Extract, unchanged, each line of the listing below from its first line through the line that contains "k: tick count", inclusive, and nothing else.

(STORED DATA Opens)

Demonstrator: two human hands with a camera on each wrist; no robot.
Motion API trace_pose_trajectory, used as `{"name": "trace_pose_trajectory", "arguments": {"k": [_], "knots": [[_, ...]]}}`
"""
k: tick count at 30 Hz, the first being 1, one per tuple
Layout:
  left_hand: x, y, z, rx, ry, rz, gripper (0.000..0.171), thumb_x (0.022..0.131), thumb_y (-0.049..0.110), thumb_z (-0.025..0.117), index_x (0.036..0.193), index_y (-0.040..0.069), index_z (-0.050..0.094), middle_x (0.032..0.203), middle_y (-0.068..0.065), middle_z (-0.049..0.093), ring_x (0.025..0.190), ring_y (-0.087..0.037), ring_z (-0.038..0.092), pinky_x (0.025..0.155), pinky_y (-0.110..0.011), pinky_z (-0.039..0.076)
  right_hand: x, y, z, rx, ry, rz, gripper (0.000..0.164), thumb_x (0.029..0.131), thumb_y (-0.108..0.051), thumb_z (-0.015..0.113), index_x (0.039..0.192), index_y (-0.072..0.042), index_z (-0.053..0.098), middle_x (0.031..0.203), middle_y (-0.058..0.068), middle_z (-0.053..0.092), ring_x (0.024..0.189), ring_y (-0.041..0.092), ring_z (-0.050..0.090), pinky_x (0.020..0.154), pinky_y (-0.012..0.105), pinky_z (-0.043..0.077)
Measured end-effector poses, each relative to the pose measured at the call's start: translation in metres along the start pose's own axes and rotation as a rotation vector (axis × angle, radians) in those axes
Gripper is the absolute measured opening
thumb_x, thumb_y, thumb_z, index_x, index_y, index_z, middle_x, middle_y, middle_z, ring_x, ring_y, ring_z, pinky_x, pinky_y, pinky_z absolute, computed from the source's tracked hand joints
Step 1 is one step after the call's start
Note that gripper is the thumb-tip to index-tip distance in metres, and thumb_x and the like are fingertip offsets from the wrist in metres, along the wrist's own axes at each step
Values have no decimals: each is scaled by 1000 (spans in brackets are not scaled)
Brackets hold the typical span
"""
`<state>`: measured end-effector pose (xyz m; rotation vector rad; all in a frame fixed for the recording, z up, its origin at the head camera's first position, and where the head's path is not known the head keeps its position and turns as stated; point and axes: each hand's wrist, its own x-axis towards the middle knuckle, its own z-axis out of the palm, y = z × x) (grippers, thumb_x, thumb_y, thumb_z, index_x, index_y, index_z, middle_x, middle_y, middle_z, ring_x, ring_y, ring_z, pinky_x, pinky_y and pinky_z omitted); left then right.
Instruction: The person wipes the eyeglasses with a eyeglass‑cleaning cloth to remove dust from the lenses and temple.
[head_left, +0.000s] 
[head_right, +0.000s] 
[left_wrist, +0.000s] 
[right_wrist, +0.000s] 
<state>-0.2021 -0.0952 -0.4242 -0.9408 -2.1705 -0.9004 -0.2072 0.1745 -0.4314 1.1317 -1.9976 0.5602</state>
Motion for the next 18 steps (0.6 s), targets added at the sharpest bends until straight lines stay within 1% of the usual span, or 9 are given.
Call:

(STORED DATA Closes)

> EXERCISE RESPONSE
Demonstrator: two human hands with a camera on each wrist; no robot.
Motion API trace_pose_trajectory, used as `{"name": "trace_pose_trajectory", "arguments": {"k": [_], "knots": [[_, ...]]}}`
"""
k: tick count at 30 Hz, the first being 1, one per tuple

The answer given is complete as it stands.